Okay, so he knew vaguely the reason--he was an alien. He couldn't deny that. Not that he hadn't tried, to them, but it was pointless. They knew the truth. He wasn't sure how they'd found out, but they had. But other than being an alien, though, he didn't know why they wanted to hold him here.
To kill him.
What exactly was it that he had done so wrong? He had never killed anyone, or even harmed anyone in any way. Never caused a disturbance, made himself noticeable in the slightest way. And yet the humans seemed so threatened by him, by his race, by the idea of aliens, that they felt the need to keep them in cages, to cut them up. It was so confusing, and immensely scary.

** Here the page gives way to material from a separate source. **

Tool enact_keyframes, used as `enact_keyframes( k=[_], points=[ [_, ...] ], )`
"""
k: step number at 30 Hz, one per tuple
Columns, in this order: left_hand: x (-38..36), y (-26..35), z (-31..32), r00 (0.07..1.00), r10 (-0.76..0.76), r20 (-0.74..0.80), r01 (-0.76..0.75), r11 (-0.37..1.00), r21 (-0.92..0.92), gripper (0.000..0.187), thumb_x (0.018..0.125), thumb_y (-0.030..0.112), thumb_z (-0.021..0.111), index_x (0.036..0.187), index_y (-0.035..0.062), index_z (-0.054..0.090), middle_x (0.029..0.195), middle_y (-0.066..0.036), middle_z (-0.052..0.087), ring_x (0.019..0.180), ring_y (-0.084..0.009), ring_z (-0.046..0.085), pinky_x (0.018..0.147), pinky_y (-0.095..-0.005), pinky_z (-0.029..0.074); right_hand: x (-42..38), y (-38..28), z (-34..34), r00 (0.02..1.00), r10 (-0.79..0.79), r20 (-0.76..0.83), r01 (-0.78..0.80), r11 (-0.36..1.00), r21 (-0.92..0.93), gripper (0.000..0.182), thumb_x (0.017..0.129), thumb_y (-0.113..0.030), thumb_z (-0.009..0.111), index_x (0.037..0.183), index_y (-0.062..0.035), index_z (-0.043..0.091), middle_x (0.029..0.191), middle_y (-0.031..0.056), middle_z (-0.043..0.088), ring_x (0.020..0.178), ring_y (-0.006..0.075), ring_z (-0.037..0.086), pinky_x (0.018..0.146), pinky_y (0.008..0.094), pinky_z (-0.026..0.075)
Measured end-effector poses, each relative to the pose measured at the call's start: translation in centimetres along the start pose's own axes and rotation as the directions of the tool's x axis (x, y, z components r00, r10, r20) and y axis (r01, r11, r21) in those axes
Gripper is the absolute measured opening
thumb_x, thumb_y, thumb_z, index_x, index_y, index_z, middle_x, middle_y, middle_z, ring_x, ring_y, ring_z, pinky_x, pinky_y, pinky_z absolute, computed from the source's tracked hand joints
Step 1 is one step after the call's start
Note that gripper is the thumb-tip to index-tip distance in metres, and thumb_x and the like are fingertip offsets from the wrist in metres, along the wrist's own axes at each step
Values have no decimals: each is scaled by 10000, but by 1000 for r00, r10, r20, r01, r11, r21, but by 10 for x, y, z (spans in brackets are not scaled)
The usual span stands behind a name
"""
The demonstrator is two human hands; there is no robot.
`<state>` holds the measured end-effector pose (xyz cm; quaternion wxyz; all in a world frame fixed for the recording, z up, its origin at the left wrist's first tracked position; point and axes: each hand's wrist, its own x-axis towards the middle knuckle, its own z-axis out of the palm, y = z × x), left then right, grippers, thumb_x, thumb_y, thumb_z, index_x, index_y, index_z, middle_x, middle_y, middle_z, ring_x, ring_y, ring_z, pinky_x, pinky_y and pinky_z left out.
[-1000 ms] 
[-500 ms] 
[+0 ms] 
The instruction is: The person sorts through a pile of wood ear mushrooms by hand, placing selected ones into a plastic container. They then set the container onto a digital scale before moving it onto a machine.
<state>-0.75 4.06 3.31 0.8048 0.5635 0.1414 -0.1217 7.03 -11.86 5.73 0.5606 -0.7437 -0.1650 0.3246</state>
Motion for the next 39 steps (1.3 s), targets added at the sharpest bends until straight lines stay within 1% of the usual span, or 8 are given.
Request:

He thought of home, of his family, of his job.
Of Isabel.
At one time, he had never believed that he could love anyone as much as he did her. She was everything that he was--including an alien. But more importantly, she knew and understood everything about him. And she loved him for it. Her love had always been like his safety blanket, blocking out the dangers of the world and all that it held. In more ways than one, she had been so much stronger than he.
Then there was Liz.
He wasn't exactly sure of the moment he had fallen in love with her. Maybe it had been slowly, over the few days they had spent together. Maybe it had been upon first sight of her. He would never know, but he did know that he had never before loved this deeply.